Proposals for alternative sanctions, such as those contemplated in the Normative Proposal for Addressing Sexual Harassment in Bogotá’s Public Space (UN Women), which reforms Agreements 073 of 2003 and 735 of 2019 to include administrative sanctions for street harassment, aim precisely at this: creating closer, faster, and more meaningful mechanisms of response for victims. These proposals suggest that beyond the criminal route, administrative mechanisms should exist to sanction harassment behaviors through fines, community service, mandatory human rights training, or bans from accessing certain public spaces.
The idea behind alternative sanctions is not to replace criminal justice but to complement it, recognizing the complexity of sexual harassment in public spaces and the enormous difficulties victims face within judicial processes. When women encounter stalled investigations, conciliations with their aggressors, or face nearly impossible evidentiary burdens, such as proving the systematic nature of attacks committed by strangers, they not only relive the trauma but also see their pain minimized or dismissed.
Image source: @hasslofficial on Instagram. Retrieved from https://www.instagram.com/hasslofficial
Because when the justice system fails, the harm is compounded: not only does one suffer the initial attack, but also the institutional indifference. Not being heard, not being believed, and not finding a clear path to reparation deepen the original violence. That is why opening alternative routes of sanction, where harm is named, made visible, and repaired in agile and culturally transformative ways, is also an act of justice.
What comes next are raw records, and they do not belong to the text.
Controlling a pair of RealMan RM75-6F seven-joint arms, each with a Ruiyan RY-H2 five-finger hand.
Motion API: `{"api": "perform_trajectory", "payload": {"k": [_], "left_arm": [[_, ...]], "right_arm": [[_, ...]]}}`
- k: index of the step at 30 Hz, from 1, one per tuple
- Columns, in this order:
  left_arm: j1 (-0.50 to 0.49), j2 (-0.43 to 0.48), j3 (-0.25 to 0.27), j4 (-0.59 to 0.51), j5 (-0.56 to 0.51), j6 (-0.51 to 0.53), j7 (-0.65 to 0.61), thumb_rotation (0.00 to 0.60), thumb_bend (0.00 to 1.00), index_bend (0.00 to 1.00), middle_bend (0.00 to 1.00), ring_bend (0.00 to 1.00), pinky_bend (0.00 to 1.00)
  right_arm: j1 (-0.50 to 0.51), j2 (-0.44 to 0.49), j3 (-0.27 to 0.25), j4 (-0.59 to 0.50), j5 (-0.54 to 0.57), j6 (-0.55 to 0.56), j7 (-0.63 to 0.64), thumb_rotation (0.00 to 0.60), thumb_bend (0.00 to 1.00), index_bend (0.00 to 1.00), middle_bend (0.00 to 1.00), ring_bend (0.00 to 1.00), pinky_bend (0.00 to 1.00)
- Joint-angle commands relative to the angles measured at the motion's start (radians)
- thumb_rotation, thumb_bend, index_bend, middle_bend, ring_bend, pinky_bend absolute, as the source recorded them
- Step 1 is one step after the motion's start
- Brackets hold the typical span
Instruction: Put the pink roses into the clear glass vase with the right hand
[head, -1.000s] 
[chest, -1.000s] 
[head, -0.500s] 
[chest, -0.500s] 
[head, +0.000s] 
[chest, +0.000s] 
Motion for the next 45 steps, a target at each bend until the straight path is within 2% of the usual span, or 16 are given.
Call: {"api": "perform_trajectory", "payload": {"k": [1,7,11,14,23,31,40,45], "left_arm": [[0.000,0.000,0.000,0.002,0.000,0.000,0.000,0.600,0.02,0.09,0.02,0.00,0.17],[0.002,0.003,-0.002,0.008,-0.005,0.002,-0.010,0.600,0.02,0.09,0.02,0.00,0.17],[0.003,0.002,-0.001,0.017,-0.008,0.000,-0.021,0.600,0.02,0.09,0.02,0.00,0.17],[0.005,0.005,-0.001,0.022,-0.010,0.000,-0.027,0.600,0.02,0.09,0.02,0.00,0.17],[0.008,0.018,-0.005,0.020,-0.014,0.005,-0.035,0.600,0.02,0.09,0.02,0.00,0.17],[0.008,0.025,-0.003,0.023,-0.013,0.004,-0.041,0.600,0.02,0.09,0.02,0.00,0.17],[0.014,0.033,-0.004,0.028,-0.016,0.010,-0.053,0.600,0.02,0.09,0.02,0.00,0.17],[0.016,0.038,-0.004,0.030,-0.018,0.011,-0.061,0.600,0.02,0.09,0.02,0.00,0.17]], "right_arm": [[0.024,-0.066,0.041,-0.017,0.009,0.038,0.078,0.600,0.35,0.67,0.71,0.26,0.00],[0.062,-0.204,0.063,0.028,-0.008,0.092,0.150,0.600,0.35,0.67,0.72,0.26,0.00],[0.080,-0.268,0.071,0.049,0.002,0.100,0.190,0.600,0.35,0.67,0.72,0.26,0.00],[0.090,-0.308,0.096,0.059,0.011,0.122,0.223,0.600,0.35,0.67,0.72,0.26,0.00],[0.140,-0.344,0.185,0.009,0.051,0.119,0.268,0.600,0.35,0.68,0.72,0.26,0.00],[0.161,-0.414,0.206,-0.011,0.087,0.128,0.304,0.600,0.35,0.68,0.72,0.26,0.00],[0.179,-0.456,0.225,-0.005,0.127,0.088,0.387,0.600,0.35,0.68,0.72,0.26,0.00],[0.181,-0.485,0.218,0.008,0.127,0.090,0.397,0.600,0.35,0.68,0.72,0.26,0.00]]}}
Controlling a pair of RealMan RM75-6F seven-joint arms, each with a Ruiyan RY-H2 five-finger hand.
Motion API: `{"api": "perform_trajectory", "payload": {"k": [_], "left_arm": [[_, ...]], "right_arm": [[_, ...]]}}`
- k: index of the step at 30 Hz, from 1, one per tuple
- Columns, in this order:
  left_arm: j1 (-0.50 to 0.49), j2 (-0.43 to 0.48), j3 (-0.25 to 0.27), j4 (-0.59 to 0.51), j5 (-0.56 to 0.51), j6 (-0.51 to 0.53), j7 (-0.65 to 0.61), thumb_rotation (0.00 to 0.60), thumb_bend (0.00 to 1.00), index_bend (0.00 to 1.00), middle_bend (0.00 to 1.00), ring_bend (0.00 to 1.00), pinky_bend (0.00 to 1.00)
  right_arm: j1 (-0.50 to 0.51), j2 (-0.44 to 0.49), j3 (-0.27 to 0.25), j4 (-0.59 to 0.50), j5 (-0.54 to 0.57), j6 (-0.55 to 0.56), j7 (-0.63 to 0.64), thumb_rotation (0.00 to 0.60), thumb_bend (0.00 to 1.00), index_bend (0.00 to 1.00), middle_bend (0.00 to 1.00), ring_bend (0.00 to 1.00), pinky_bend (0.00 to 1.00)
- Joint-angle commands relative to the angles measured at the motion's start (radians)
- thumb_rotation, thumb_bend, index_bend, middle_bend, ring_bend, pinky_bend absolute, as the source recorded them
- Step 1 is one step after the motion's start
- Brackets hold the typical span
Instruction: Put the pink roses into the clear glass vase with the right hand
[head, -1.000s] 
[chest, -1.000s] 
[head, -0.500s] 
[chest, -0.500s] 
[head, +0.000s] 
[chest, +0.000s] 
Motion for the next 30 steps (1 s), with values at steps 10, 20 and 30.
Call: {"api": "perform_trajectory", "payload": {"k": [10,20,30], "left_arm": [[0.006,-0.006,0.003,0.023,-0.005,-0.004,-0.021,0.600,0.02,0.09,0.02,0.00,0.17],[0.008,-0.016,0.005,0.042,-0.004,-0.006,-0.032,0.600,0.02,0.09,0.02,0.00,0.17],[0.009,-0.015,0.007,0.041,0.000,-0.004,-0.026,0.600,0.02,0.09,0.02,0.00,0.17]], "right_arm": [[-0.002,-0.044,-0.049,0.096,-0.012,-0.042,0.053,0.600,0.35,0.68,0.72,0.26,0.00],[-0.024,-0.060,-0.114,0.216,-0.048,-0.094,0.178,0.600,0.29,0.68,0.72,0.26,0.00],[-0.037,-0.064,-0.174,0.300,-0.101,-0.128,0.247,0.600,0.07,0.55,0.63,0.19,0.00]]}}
Accessing justice means recognizing that sexual harassment is neither an isolated event nor merely a case of “misbehavior,” but a structural expression of power and gender inequality. It means transforming transport systems to make them safer, but also transforming collective imaginaries that still blame women for their own victimization. It means understanding that acting after harm is not enough: prevention must start from shared social responsibility, recognizing that building safe public spaces is not solely the task of victims or authorities but of the entire community. Crucially, it requires that men, and masculinities, in the plural, actively engage in rejecting and preventing harassment, embodying positive, non-violent, and responsible masculinities that affirm women’s right to inhabit the city freely and without fear. Accessing justice, in its broadest sense, also means listening to those who have lived through fear in buses, stations, and streets. And asking ourselves, with honesty and courage: what are we willing to change so that moving through the city is no longer, for so many women, an act of daily resistance?
References
1. Hoyos Pulido, C. A. Normative Proposal for Addressing Sexual Harassment in Bogotá’s Public Space. UN Women.
2. Secretaría Distrital de Movilidad de Bogotá. (2023). Mobility Survey.
3. UN Women. (2019). Safe Cities and Safe Public Spaces for Women and Girls Global Programme.
4. Secretaría Distrital de la Mujer. (2025). Tools and Socio-Legal Challenges of Sexual Harassment Against Women. Bogotá, Colombia.
5. Sensata UX Research. (2024). Characterization of Mobility Patterns in Bogotá with a Gender and Intersectional Perspective. Bogotá Mobility Secretariat, CAF.